O Douro, uma das mais antigas regiões vinhateiras demarcadas do mundo, é sinónimo de encostas em socalcos, vinhas centenárias e do vinho do Porto. Mas as suas paisagens milenares enfrentam hoje uma ameaça silenciosa: as alterações climáticas. E é precisamente aqui que uma nova geração de tecnologia — robôs, sensores e inteligência artificial — começa a entrar discretamente por entre as videiras.
Robôs entre as vinhas
Numa série de demonstrações no terreno, o INESC TEC e vários parceiros mostraram a quase uma centena de participantes como a robótica, a inteligência artificial e a Internet das Coisas podem transformar o trabalho na vinha. Robôs como o PRySM e o WETA foram concebidos para a chamada pulverização inteligente de precisão, aplicando tratamentos apenas onde são realmente necessários e reduzindo assim o consumo de produtos químicos e de recursos.
Prever a colheita antes de a colher

A tecnologia não serve apenas para tratar as plantas, mas também para antecipar resultados. A aplicação Wine4cast foi desenvolvida para prever a produtividade da vinha, através da fenotipagem automatizada dos componentes que determinam o rendimento de cada cepa. Já o sistema MOXOH recorre à inteligência artificial para a deteção precoce de pragas e doenças, permitindo agir antes que um problema se alastre por toda a encosta.

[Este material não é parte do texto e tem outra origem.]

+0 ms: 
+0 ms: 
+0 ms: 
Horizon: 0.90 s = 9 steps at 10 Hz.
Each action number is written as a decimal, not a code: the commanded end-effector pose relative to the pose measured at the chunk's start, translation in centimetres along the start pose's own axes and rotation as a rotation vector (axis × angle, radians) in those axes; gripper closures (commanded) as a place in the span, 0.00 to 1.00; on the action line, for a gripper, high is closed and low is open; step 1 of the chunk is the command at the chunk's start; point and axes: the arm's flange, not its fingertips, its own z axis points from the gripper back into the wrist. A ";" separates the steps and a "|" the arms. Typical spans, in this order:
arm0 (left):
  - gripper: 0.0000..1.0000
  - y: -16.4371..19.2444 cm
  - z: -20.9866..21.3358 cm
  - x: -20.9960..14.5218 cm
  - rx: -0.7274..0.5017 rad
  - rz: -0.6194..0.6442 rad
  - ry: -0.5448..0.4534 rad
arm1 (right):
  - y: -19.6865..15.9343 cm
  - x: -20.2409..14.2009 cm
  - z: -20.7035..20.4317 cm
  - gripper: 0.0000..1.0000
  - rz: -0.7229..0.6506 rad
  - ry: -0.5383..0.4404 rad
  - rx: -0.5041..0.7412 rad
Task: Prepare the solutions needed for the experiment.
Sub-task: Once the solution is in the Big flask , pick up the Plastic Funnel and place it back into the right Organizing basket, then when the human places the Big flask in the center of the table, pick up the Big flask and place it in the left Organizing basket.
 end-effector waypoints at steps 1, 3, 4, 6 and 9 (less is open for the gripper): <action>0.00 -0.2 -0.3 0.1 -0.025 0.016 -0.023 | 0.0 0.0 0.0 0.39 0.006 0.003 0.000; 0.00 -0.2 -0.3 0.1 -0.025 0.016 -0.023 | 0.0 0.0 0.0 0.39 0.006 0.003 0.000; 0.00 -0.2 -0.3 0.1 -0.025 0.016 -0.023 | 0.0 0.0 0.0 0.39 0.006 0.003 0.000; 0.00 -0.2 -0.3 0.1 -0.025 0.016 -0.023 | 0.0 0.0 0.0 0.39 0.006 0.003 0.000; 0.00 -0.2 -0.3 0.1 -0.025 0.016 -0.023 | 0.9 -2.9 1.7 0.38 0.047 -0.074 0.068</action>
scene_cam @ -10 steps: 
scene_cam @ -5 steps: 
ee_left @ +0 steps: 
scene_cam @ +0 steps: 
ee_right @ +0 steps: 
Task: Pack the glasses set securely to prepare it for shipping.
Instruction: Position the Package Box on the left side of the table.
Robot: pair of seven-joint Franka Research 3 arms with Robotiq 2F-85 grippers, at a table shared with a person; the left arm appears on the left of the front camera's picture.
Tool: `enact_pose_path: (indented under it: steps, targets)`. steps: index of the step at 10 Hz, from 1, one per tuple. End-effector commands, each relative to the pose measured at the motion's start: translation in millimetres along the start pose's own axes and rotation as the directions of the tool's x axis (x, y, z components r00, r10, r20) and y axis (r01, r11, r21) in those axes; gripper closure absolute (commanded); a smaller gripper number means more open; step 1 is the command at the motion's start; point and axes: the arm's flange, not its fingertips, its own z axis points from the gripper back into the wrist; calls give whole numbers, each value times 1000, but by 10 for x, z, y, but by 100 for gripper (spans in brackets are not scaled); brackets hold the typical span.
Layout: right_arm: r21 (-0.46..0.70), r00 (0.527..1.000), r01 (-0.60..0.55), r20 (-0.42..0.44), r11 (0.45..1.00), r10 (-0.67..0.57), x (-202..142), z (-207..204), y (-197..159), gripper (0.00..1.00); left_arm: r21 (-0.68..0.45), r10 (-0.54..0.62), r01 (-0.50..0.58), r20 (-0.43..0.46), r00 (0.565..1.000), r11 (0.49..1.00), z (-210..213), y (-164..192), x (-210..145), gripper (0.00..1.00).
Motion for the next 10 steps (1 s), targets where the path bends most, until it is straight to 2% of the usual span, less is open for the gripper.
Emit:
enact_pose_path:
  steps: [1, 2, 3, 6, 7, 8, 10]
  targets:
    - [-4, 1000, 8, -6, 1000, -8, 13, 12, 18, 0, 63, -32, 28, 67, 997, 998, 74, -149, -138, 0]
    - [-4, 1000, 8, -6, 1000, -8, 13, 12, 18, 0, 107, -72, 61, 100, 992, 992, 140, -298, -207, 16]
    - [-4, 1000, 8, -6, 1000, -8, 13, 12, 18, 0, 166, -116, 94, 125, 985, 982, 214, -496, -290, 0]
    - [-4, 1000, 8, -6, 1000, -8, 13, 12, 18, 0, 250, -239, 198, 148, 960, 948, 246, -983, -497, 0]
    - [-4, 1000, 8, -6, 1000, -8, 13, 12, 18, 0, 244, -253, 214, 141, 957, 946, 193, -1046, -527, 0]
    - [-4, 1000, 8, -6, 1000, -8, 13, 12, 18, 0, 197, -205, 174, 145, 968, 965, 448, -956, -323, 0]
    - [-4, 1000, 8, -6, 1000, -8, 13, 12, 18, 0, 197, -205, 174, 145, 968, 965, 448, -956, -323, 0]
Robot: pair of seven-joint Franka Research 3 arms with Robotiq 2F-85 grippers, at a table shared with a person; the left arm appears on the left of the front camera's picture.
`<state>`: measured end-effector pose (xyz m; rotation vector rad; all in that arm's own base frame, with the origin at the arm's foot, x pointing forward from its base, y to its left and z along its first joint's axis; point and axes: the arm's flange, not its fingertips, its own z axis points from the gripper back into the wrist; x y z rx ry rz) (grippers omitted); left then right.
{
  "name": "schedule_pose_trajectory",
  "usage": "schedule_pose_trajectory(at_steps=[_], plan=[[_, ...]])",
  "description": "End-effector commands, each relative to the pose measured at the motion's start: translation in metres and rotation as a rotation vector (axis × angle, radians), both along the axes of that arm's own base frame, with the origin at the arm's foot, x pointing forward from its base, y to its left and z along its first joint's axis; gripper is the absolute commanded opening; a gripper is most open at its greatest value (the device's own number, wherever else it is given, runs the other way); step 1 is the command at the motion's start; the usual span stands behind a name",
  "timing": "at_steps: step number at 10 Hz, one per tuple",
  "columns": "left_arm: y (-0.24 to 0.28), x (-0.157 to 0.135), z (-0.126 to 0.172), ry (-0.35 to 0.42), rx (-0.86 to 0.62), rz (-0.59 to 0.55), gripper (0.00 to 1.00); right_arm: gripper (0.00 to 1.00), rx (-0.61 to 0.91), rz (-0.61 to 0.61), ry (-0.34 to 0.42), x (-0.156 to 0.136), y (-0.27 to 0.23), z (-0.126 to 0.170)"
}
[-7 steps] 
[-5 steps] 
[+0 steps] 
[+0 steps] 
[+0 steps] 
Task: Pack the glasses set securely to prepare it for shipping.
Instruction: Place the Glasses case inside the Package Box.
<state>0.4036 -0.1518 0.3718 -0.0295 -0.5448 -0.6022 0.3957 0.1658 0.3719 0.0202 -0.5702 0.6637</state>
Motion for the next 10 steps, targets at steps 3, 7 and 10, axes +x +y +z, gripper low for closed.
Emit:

Olhos artificiais que reconhecem castas
Um dos campos mais promissores é a visão por computador. Estão a ser desenvolvidos sistemas capazes de identificar castas de uva a partir de imagens, treinados em parcelas históricas como a Vinha Maria Teresa, na Quinta do Crasto. Para um país com um mosaico riquíssimo de castas autóctones, esta capacidade pode ajudar a catalogar, preservar e valorizar um património genético praticamente único no mundo.
Clima, sustentabilidade e o fator humano
O Douro é uma das regiões mais vulneráveis às alterações climáticas, com o calor extremo e a escassez de água a pressionar as vinhas. Por isso, grande parte destas ferramentas procura práticas mais sustentáveis e eficientes, sobretudo na gestão da água. Ainda assim, ninguém fala em substituir o produtor: o conhecimento do terroir e a mão do viticultor continuam a ser insubstituíveis, com a tecnologia a funcionar como aliada e não como rival.
Para um país cuja identidade está tão ligada ao vinho, da região do Douro ao vinho do Porto, a inteligência artificial oferece uma forma de proteger um saber com séculos contra um clima em mudança. A vindima do futuro promete ser assim um encontro improvável — entre robôs, algoritmos e as mãos experientes de quem, geração após geração, aprendeu a ler a terra.